The overall prevalence of 4.7% reported for urinary schistosomiasis in this study was less than the prevalence reported in similar studies in Nigeria and Ethiopia [10, 11, 15]. Previous studies in Galilea, peri-urban community in Ga South municipality and in the Northern region of Ghana respectively reported a prevalence of 52 and 33% for urinary schistosomiasis higher than the prevalence found in this study [6, 7]. The reduced prevalence in this study can be attributed to improvement in sanitation, the supply of safe water, awareness about the disease and the year to year administration of praziquantel to the school children in all the selected schools [15]. The high prevalence of light infection is consistent with similar studies in Nigeria and Malawi [13, 16]. The total prevalence for P. falciparum (12.9%), reported in this study was lower than the prevalence in a similar population [9]. The observed difference for P. falciparum infection could be attributed to the use of malaria prevention methods such as insecticide-treated nets and insecticides. Previous studies in same study site revealed a prevalence between 54 and 60% for urinary schistosomiasis [17]. The year to year praziquantel chemotherapy could have influenced the reduction in the prevalence of urinary schistosomiasis. Praziquantel has proven effective in reducing the prevalence and intensity of infection and risk of reinfection with S. haematobium [18].
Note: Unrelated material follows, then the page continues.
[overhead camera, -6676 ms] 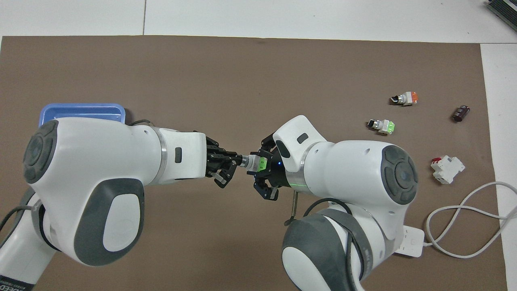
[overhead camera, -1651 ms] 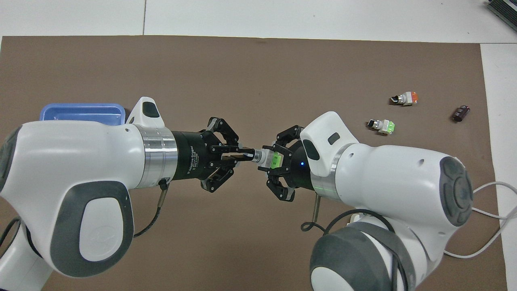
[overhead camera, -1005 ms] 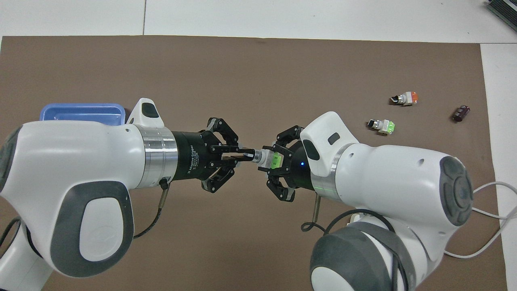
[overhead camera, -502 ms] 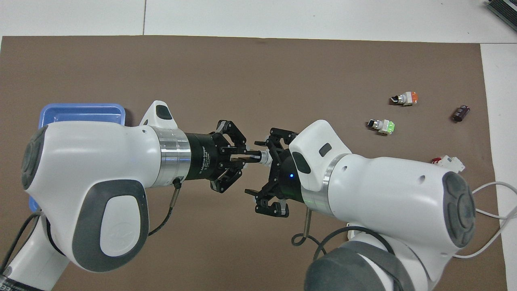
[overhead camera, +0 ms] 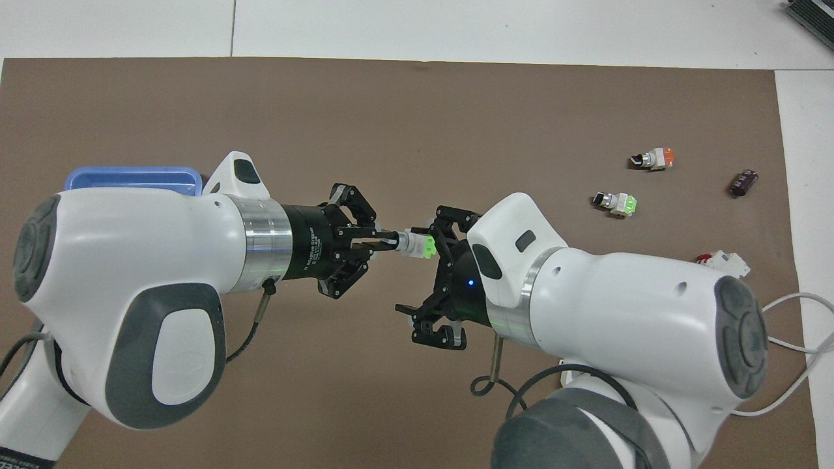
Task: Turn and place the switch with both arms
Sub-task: 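Open the right gripper and pull the switch away with the left gripper, then carry the switch into the blue tray with the left gripper while the right gripper withdraws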
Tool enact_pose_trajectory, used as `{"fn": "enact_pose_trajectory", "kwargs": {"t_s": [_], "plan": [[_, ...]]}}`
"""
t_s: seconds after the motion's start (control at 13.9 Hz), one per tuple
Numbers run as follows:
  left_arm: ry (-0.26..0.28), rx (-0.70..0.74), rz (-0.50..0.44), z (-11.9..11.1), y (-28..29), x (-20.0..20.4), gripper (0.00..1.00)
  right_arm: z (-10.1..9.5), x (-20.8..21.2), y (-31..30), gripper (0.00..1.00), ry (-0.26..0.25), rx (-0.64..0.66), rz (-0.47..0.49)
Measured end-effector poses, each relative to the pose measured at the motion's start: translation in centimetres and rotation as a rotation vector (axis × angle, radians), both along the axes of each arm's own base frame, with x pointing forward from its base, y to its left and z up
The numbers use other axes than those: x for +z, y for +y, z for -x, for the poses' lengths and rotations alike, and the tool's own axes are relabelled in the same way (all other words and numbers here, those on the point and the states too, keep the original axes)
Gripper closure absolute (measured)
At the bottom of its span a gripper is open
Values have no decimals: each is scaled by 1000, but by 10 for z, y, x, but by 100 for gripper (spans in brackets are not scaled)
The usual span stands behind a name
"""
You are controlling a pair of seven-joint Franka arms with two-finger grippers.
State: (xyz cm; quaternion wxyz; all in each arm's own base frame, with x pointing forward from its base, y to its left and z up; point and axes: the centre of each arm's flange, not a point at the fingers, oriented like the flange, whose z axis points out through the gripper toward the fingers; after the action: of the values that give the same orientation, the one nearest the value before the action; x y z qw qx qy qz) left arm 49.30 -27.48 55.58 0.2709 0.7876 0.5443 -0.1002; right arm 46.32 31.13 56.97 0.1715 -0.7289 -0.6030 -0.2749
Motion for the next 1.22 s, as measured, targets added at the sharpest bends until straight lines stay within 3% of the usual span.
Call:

The total prevalence of anaemia in the study was 59.9% which is indicative of a severe public health problem [19]. In Ethiopia, an anaemia prevalence of 81% was reported among children of school going age [15]. Inadequate nutritional intake, low socioeconomic status, and worm infestation are possible risk factors for the observed high prevalence of anaemia in the study.
The mean haemoglobin concentration of the study population was 11.6 ± 1.5 g/dl. This is because the prevalence of mild anaemia was higher than the prevalence of moderate and severe anaemia. This finding is similar to other studies among children of school going age [9, 20].
Although haemoglobin concentration of P. falciparum infected children was lower than S. haematobium infected respondents, malaria was not a discriminatory factor to anaemia. This could be attributed to the high endemicity of P. falciparum among the study respondents resulting in misclassification. Children who were lightly infected with S. haematobium had a higher haemoglobin concentration because they are less likely to have haematuria. The Plasmodium parasites break down red blood cells and increase the clearance of both infected and uninfected red blood cells and a reduction in erythropoiesis [21]. Similar findings of a higher risk of lower hemoglobin concentration with P. falciparum infection was reported in Nigeria [10]. Respondents with light infection had a significantly higher haemoglobin concentration compared with respondents with heavy infection (p-value < 0.05) thus contributing to the higher haemoglobin concentration in S. haematobium infected respondents. The intensity of S. haematobium infection is positively correlated with hemoglobin concentration [15].
All respondents with coinfection had anaemia. In Ethiopia children with concurrent S. haematobium and P. falciparum infection had a lower hemoglobin concentration than children with mono-infection [15]. The concurrent infection with both parasites may have enhanced their risk of anaemia in the children who were co-infected.
The reported prevalence of hookworm infection in Ghana ranges from 3.2 to 10% [22, 23]. There is currently on-going helminth control program in the two districts. School children are given albendazole treatment for worm infection and praziquantel administration for schistosomiasis. Helminthic infestation particularly hookworms can lead to anaemia. Though the study did not assess the nutritional status and prevalence of helminthic infections, anaemia due to the worm infestation is unlikely given the ongoing interventions in the area.
Further studies, taking into consideration, these confounders should be carried to obtain the true relationship between these risk factors and haemoglobin concentration in school children. This is necessary to understand the causes of the high levels of anaemia for the formulation of appropriate public health intervention.